= Exercise =
Apart from the pictures, reproduce the data below exactly as it stands.

= Data block =
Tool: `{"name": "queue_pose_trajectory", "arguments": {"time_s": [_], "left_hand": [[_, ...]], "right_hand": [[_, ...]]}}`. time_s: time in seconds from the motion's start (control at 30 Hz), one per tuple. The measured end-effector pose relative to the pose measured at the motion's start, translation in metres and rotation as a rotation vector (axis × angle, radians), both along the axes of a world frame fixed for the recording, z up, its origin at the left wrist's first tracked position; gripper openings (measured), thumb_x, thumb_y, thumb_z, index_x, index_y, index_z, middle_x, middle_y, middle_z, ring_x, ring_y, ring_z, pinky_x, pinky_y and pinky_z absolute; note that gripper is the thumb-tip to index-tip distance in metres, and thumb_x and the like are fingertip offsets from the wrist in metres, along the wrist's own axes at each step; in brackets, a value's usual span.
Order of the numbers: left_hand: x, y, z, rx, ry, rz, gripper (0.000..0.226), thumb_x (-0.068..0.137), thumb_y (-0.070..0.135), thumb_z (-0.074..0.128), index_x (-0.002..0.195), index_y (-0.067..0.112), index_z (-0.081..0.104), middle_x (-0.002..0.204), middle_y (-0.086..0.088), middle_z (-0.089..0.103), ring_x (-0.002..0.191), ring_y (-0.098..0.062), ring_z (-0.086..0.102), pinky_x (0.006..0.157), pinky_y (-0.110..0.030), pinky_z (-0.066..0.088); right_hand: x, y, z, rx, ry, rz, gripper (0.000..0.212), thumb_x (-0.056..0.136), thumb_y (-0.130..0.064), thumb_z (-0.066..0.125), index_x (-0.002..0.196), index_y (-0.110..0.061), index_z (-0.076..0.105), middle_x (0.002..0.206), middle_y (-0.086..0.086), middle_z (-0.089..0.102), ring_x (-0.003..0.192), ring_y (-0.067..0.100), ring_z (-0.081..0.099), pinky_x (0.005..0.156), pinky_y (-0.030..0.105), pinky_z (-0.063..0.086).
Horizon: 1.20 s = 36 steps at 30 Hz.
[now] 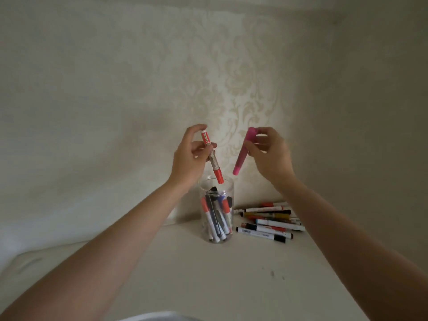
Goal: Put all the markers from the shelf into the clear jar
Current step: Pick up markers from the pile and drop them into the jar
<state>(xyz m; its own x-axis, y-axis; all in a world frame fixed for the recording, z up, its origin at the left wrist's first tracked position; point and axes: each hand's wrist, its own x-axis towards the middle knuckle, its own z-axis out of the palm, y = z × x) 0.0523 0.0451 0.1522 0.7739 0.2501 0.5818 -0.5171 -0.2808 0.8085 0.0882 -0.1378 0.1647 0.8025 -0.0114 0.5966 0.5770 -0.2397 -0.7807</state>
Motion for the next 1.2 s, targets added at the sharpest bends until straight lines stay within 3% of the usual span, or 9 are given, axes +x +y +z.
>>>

= Written answer =
Tool: `{"name": "queue_pose_trajectory", "arguments": {"time_s": [_], "left_hand": [[_, ...]], "right_hand": [[_, ...]]}}`. time_s: time in seconds from the motion's start (control at 30 Hz), one per tuple. The measured end-effector pose relative to the pose measured at the motion's start, translation in metres and rotation as a rotation vector (axis × angle, radians), both along the axes of a world frame fixed for the recording, z up, its origin at the left wrist's first tracked position; gripper openings (measured), thumb_x, thumb_y, thumb_z, index_x, index_y, index_z, middle_x, middle_y, middle_z, ring_x, ring_y, ring_z, pinky_x, pinky_y and pinky_z absolute; note that gripper is the thumb-tip to index-tip distance in metres, and thumb_x and the like are fingertip offsets from the wrist in metres, along the wrist's own axes at each step; in brackets, a value's usual span.
Order of the numbers: left_hand: x, y, z, rx, ry, rz, gripper (0.000..0.226), thumb_x (-0.068..0.137), thumb_y (-0.070..0.135), thumb_z (-0.074..0.128), index_x (-0.002..0.195), index_y (-0.067..0.112), index_z (-0.081..0.104), middle_x (-0.002..0.204), middle_y (-0.086..0.088), middle_z (-0.089..0.103), ring_x (-0.002..0.191), ring_y (-0.098..0.062), ring_z (-0.086..0.102), pinky_x (0.006..0.157), pinky_y (-0.110..0.030), pinky_z (-0.066..0.088); right_hand: x, y, z, rx, ry, rz, gripper (0.000..0.212), thumb_x (-0.056..0.136), thumb_y (-0.130..0.064), thumb_z (-0.066..0.125), index_x (-0.002..0.196), index_y (-0.110..0.061), index_z (-0.076..0.105), middle_x (0.002..0.206), middle_y (-0.086..0.086), middle_z (-0.089..0.102), ring_x (-0.003..0.192), ring_y (-0.067..0.100), ring_z (-0.081..0.099), pinky_x (0.005..0.156), pinky_y (-0.030..0.105), pinky_z (-0.063..0.086).
Horizon: 1.20 s = 36 steps at 30 Hz.
[now] 
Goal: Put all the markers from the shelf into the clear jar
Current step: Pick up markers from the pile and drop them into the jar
<state>(xyz m; its own x-axis, y-axis; all in a world frame fixed for the recording, z up, its origin at the left wrist's first tracked position; point and axes: each hand's wrist, its own x-axis towards the middle knuckle, its own z-axis out of the palm, y = z × x) 0.0523 0.0451 0.1522 0.7739 0.2501 0.5818 -0.5171 -0.2808 0.8085 0.0882 -0.1378 0.1647 0.8025 -0.0114 0.5966 0.5770 -0.2397 -0.7807</state>
Motion for the next 1.2 s, targets added at the sharpest bends until straight lines stay within 3% of the usual span, or 9 are given, axes +x +y +z.
>>>

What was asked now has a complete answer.